Error occured when processing SAM input (record #32 in file /extstor/sudhirlab/Reety/Bhavana/Set3_firstAgrigenome/SortedNAME_CFPAC-1_N1_aligned.bam):
  'pair_alignments' needs a sequence of paired-end alignments
  [Exception type: ValueError, raised in __init__.py:712]

The code I used is python2.7 -m HTSeq.scripts.count -f bam -r name -s no --secondary-alignments ignore --supplementary-alignments ignore /extstor/sudhirlab/Reety/Bhavana/Set3_firstAgrigenome/SortedNAME_CFPAC-1_N1_aligned.bam /extstor/sudhirlab/Reety/Bhavana/Indexed_Genomes/GRCh38/ChromosomeNamed_Gtf_GRCh38.gtf > /extstor/sudhirlab/Reety/Bhavana/Set3_firstAgrigenome/Counts_editedcode_SortedNAME_CFPAC-1_N1_aligned.txt

Is there some better way to get around this?
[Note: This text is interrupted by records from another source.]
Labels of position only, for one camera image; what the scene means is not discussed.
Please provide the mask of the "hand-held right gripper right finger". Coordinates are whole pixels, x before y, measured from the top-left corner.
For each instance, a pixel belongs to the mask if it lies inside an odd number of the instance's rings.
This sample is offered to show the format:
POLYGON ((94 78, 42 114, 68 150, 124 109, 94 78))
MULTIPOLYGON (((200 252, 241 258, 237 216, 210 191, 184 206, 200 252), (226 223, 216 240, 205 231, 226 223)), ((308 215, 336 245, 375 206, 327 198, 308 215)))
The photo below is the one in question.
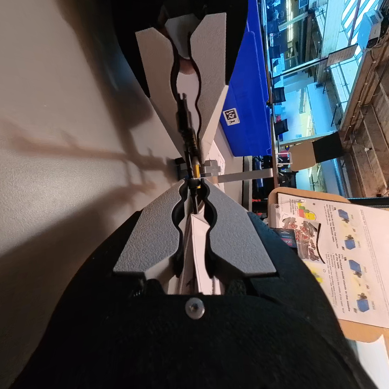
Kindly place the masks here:
POLYGON ((277 277, 277 270, 249 212, 207 179, 201 180, 205 269, 213 293, 226 293, 234 280, 277 277))

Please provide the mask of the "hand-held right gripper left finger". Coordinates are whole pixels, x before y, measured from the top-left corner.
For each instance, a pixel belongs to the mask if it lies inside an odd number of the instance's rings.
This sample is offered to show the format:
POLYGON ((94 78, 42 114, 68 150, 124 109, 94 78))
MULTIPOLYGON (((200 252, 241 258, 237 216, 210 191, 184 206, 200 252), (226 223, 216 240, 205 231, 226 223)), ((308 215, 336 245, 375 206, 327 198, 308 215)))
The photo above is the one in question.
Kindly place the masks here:
POLYGON ((141 281, 155 279, 166 293, 181 293, 190 210, 188 184, 182 179, 141 210, 113 274, 141 281))

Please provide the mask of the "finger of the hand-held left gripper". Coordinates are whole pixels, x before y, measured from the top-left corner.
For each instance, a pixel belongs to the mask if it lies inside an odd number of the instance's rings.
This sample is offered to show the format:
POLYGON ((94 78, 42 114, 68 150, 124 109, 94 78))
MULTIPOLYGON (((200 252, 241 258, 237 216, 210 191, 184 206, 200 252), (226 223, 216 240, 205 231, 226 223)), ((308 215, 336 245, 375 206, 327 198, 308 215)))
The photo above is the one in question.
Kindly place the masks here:
POLYGON ((184 141, 178 132, 176 114, 177 102, 172 86, 178 92, 186 92, 193 100, 195 92, 195 74, 178 72, 176 78, 174 53, 171 41, 155 28, 148 28, 135 33, 149 89, 149 100, 157 113, 178 153, 184 158, 184 141))
POLYGON ((213 143, 226 99, 226 13, 206 15, 190 38, 191 58, 199 75, 197 99, 201 161, 213 143))

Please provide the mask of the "black toy brick beam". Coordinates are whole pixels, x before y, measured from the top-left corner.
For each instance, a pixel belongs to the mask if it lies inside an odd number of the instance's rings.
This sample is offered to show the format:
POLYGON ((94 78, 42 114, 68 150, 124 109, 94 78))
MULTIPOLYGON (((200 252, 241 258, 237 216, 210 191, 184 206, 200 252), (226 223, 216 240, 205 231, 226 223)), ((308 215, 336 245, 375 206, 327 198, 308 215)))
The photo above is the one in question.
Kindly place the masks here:
POLYGON ((187 166, 188 188, 192 200, 193 213, 199 213, 198 190, 200 182, 200 151, 196 134, 192 127, 192 116, 187 105, 187 95, 178 95, 177 100, 177 128, 184 142, 184 155, 187 166))

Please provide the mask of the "dark grey toy motor block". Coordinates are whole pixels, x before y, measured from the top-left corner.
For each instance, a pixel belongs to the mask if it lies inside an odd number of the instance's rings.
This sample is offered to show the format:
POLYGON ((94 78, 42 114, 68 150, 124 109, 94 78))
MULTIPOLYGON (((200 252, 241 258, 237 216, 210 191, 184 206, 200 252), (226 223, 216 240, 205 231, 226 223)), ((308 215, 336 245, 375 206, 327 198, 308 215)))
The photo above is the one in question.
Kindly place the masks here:
MULTIPOLYGON (((174 160, 178 179, 187 179, 187 164, 185 160, 180 157, 174 160)), ((204 162, 204 165, 200 166, 200 176, 201 177, 213 177, 218 175, 223 175, 225 173, 225 160, 222 157, 218 159, 209 159, 204 162)))

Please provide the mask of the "beige desk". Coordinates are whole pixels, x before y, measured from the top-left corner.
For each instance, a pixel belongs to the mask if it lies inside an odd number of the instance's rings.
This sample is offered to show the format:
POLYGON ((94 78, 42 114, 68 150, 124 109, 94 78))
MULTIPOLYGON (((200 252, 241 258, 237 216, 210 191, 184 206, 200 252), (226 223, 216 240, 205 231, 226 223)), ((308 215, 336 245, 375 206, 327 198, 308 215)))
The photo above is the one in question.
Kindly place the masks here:
POLYGON ((110 1, 1 1, 1 388, 64 289, 179 153, 122 54, 110 1))

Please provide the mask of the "person's left hand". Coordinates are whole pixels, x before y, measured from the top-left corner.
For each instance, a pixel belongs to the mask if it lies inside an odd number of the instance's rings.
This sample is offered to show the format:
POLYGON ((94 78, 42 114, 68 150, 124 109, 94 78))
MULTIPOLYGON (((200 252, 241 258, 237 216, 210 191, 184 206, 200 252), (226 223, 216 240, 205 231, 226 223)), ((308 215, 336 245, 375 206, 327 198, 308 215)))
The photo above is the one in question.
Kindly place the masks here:
POLYGON ((183 75, 193 75, 196 73, 196 70, 190 59, 178 56, 179 59, 179 73, 183 75))

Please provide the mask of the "blue storage bin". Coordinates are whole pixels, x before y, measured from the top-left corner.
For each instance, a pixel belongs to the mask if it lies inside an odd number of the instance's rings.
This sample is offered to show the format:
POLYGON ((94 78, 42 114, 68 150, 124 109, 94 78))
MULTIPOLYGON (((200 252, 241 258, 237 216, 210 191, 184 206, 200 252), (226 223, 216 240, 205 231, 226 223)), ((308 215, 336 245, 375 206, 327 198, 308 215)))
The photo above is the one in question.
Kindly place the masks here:
POLYGON ((248 1, 245 32, 223 110, 236 108, 240 123, 220 123, 234 157, 267 155, 271 148, 270 108, 259 5, 248 1))

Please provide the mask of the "open instruction booklet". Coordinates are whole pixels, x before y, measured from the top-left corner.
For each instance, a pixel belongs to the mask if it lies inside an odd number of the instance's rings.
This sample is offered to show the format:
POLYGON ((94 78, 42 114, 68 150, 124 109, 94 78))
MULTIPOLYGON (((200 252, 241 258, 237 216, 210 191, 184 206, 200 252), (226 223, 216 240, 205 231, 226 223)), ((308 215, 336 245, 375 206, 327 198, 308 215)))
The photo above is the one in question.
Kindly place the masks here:
MULTIPOLYGON (((221 171, 226 174, 226 162, 232 162, 234 157, 229 145, 222 139, 221 144, 212 142, 206 160, 215 160, 221 171)), ((199 213, 193 214, 191 209, 185 221, 184 231, 184 268, 176 279, 175 292, 178 294, 223 295, 225 287, 216 277, 210 277, 206 270, 205 248, 206 235, 210 228, 204 217, 205 204, 199 202, 199 213)))

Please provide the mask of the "black toy set box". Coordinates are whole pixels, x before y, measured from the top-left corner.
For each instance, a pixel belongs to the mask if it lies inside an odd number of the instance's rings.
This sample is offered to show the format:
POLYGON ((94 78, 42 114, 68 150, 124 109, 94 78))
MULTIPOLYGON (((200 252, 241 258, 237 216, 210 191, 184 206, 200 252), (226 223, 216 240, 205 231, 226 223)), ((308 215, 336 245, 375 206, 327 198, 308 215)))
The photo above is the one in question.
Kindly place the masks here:
POLYGON ((294 229, 289 228, 271 228, 280 239, 287 244, 290 248, 297 250, 297 241, 294 229))

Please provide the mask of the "white marker sticker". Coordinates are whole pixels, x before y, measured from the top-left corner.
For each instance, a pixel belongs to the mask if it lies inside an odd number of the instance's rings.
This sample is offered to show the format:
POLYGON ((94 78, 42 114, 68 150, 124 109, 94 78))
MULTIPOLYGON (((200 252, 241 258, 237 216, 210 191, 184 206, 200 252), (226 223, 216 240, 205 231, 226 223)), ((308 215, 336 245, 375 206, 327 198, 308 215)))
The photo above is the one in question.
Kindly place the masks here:
POLYGON ((227 126, 232 126, 240 123, 236 108, 224 110, 222 114, 227 126))

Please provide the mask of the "sticker sheet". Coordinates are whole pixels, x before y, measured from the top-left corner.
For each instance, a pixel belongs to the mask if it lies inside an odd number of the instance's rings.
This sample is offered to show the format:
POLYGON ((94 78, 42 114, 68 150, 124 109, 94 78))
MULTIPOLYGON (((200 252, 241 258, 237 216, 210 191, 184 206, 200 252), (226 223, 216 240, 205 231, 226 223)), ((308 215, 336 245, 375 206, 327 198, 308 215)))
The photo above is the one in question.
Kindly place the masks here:
POLYGON ((315 220, 281 213, 280 227, 294 232, 298 255, 302 260, 325 263, 318 250, 321 224, 315 220))

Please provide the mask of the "tan and black box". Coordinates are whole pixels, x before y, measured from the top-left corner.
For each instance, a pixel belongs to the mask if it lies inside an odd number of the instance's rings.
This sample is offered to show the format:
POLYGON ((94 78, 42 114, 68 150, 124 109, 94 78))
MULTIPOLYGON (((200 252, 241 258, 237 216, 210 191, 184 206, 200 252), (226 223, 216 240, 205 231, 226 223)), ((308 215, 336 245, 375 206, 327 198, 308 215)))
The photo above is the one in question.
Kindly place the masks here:
POLYGON ((312 168, 317 163, 340 158, 344 155, 339 132, 333 132, 315 141, 306 141, 295 144, 289 148, 291 156, 290 168, 299 172, 312 168))

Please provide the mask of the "hanging sign board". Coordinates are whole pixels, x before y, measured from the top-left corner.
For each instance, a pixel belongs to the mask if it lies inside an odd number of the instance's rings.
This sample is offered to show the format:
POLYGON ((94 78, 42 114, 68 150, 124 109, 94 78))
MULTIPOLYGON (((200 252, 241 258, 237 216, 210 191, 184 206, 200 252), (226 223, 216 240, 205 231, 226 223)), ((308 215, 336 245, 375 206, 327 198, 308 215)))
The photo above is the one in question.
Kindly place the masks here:
POLYGON ((333 51, 328 54, 326 67, 330 67, 332 65, 336 65, 338 63, 341 63, 343 61, 347 61, 349 59, 352 59, 355 55, 355 51, 358 47, 358 44, 355 43, 354 45, 344 47, 342 49, 339 49, 337 51, 333 51))
Shukla04 commented 5 years ago

Hello I have the same issue of : reads with missing mate encountered. My bam files are sorted by name using command: samtools sort -n -o sorted_uniq_hits/$f3.bam $file

And after sorting they look like (sorted alignment files):

SRR8206438.4.1 83 5 458763 50 101M80N50M = 458666 -328 GGGTAATAGAGTTTCTCAGAAGACAGGAAAAGGGTAAAAAGTACACCGCATTGGTCTTGAGATTTGTCAAAGACCGGATCGCATCCCTTTTGTTGGTTGAGGTGGGTTTTCAAGCAACGGCGTGGGTGTCAGAAGGAAAACAAGTGGGAGG FHHHGHGHIGIIHIIHHIIIIIHIIIIIIHGIHHIIIIIIHHHEGIIHHGIIHIIIIIIIIIIIIIIIIIIHHIIIIIIIHHIIIHGHIIIIIIIIIIIIIIIIIIIIIIIIIIIIIIIIIIIIIIIIIIIIIIHFIIIIIIIIIIDDDDD AS:i:-5 XM:i:1 XO:i:0 XG:i:0 MD:Z:150A0 NM:i:1 XS:A:+ NH:i:1 SRR8206438.4.2 163 5 458666 50 150M = 458763 328 TTTCCATTCTCTGCTGGTGAGTTAGAAGGTATAGCAGCATCCGTAAACATGCAGAGCAAAGTGGTGAGAAAACTCTCAAACACCGGTCTCCGCTATTGGGTAATAGAGTTTCTCAGAAGACAGGAAAAGGGTAAAAAGTACACCGCATTG DDDDDIIIIIIIIHHIIGHHHIIIIHIIIIIIIIIIIIIIIHIIIIIIIIIIHIIIIIHIIHHIIIIIIIIIIIIIIIIIIIIIIHIIIIIIIIIIIIIIHDHHIIIIHIIIHIIIGIIIIIIHIIIHGHIIGIIIIHHIHIGEDHHIIE AS:i:0 XN:i:0 XM:i:0 XO:i:0 XG:i:0 NM:i:0 MD:Z:150 YT:Z:UU NH:i:1 SRR8206438.5.1 99 1 21624037 50 151M = 21624047 161 TTGTTGTTCCGCCATTGCCTTAAGCTTTTCCTCCAAAATGTCTTTCTCAAGACCGTACATTCTGTTCAAAGCATGCATATTCTCAAGGGTCTCGCTCAGCGTTCTACTGTCACTTCCGTCACATCTCAAATGCTGCATTGGACCATGTAAG @BDDDIIIIIIIIIIGIIIIIIIIIIIIIIIIIIIIIIIIIIIIIIIIIIIHIIIIIIIIIIIIIIIIIIIIIIIIIIIIIIIIIIIIIIIIIIIIHIGIIGHGHIGHIIIIIIIIIHIIIIIIIIIIIIIIIIIGIIIIIHHHIIIIIIC AS:i:0 XN:i:0 XM:i:0 XO:i:0 XG:i:0 NM:i:0 MD:Z:151 YT:Z:UU NH:i:1 SRR8206438.5.2 147 1 21624047 50 151M = 21624037 -161 GCCATTGCCTTAAGCTTTTCCTCCAAAATGTCTTTCTCAAGACCGTACATTCTGTTCAAAGCATGCATATTCTCAAGGGTCTCGCTCAGCGTTCTACTGTCACTTCCGTCACATCTCAAATGCTGCATTGGACCATGTAAGAATCTGTTCA CHIHHHHHGHEIIIHIIIIHHEDHFHHHIHIIIIIHIIIIIHIIIIIHHFIIIHHIIGIIHIHIIIIHIIIHIIIIIHIIIHIIIIIIIIGIIHIIIIIIIIIIIIIIIIIIIIIIIIIIIHHIIIGIIIIIIIIIIIIIIIIIIIDDDDD AS:i:0 XN:i:0 XM:i:0 XO:i:0 XG:i:0 NM:i:0 MD:Z:151 YT:Z:UU NH:i:1

On these name sorted files, I am running htseq-count using command:

htseq-count -f bam -r name -s yes -t gene -i gene_id -m union --secondary-alignments ignore --supplementary-alignments ignore $file $genome/Arabidopsis_thaliana.TAIR10.42.gff3 > htseq_genecount/$f3.txt

I get the same error all the time even when my alignment files are perfectly sorted, htseq is not able to count 90% of the data.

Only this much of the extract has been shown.